## YOUR OBJECTIVE
Pictures stay out of the copy; set down each line of the listing below exactly.

## GIVEN INFORMATION
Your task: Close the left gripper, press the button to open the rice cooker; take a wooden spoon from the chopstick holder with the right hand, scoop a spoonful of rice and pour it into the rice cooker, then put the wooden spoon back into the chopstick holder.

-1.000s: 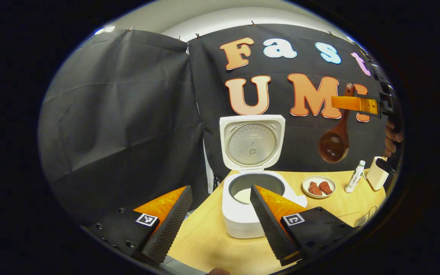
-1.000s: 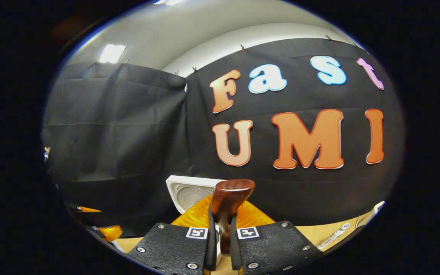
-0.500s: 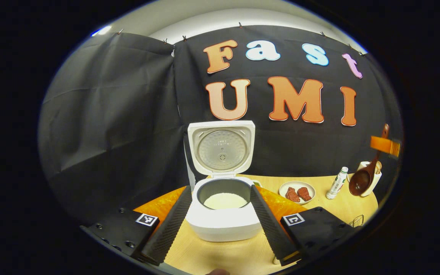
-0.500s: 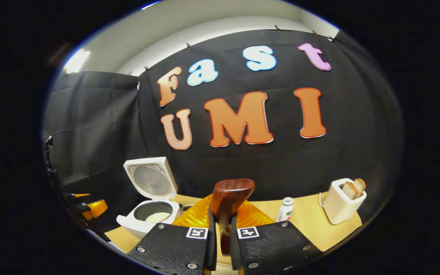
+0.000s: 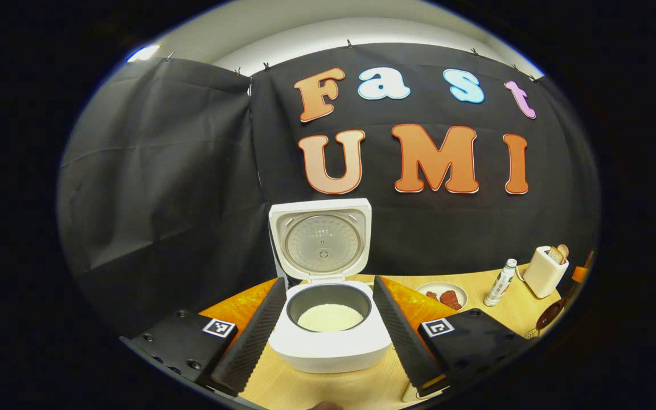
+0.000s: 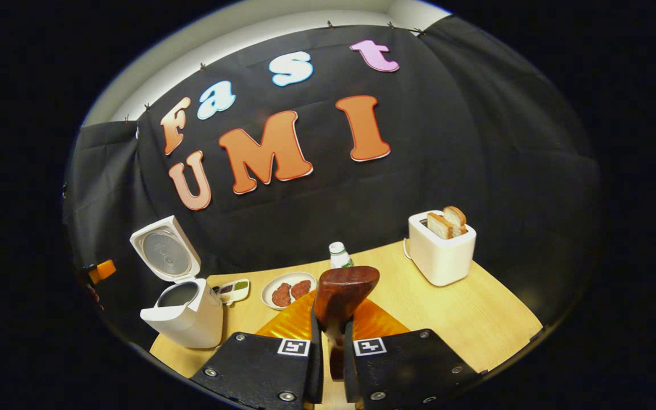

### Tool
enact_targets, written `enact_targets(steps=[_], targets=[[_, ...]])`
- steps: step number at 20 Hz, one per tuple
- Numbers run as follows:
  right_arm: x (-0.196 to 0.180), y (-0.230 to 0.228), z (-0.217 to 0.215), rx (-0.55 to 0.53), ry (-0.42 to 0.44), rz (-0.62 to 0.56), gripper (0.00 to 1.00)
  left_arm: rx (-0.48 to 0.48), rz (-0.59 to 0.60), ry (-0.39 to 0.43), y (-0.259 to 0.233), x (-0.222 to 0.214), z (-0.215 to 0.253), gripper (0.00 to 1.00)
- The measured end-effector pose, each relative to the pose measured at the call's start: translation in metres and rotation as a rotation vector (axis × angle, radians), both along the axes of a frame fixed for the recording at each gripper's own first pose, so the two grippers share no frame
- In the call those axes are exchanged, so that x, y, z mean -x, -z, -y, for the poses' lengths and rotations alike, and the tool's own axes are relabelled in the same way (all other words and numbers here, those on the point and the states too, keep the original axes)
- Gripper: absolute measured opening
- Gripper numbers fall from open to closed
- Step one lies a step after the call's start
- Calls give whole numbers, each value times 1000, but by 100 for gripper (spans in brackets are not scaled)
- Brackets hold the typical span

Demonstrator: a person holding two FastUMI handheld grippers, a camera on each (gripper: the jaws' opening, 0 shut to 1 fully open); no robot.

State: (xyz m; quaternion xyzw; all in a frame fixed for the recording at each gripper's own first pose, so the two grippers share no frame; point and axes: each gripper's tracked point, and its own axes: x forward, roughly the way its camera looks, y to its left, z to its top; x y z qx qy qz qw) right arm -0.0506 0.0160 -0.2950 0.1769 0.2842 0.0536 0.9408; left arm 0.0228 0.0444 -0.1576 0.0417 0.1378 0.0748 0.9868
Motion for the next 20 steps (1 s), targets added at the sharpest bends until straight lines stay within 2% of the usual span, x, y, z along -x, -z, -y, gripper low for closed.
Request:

## RESULT OF THE TASK
Your task: Close the left gripper, press the button to open the rice cooker; take a wooden spoon from the chopstick holder with the right hand, scoop a spoonful of rice and pour it into the rice cooker, then put the wooden spoon back into the chopstick holder.

-1.000s: 
-1.000s: 
-0.500s: 
-0.500s: 
+0.000s: 
+0.000s: 

### Tool
enact_targets, written `enact_targets(steps=[_], targets=[[_, ...]])`
- steps: step number at 20 Hz, one per tuple
- Numbers run as follows:
  right_arm: x (-0.196 to 0.180), y (-0.230 to 0.228), z (-0.217 to 0.215), rx (-0.55 to 0.53), ry (-0.42 to 0.44), rz (-0.62 to 0.56), gripper (0.00 to 1.00)
  left_arm: rx (-0.48 to 0.48), rz (-0.59 to 0.60), ry (-0.39 to 0.43), y (-0.259 to 0.233), x (-0.222 to 0.214), z (-0.215 to 0.253), gripper (0.00 to 1.00)
- The measured end-effector pose, each relative to the pose measured at the call's start: translation in metres and rotation as a rotation vector (axis × angle, radians), both along the axes of a frame fixed for the recording at each gripper's own first pose, so the two grippers share no frame
- In the call those axes are exchanged, so that x, y, z mean -x, -z, -y, for the poses' lengths and rotations alike, and the tool's own axes are relabelled in the same way (all other words and numbers here, those on the point and the states too, keep the original axes)
- Gripper: absolute measured opening
- Gripper numbers fall from open to closed
- Step one lies a step after the call's start
- Calls give whole numbers, each value times 1000, but by 100 for gripper (spans in brackets are not scaled)
- Brackets hold the typical span

Demonstrator: a person holding two FastUMI handheld grippers, a camera on each (gripper: the jaws' opening, 0 shut to 1 fully open); no robot.

State: (xyz m; quaternion xyzw; all in a frame fixed for the recording at each gripper's own first pose, so the two grippers share no frame; point and axes: each gripper's tracked point, and its own axes: x forward, roughly the way its camera looks, y to its left, z to its top; x y z qx qy qz qw) right arm -0.0506 0.0160 -0.2950 0.1769 0.2842 0.0536 0.9408; left arm 0.0228 0.0444 -0.1576 0.0417 0.1378 0.0748 0.9868
Motion for the next 20 steps (1 s), targets added at the sharpest bends until straight lines stay within 2% of the usual span, x, y, z along -x, -z, -y, gripper low for closed.
Request:

Further output is not needed for this exercise.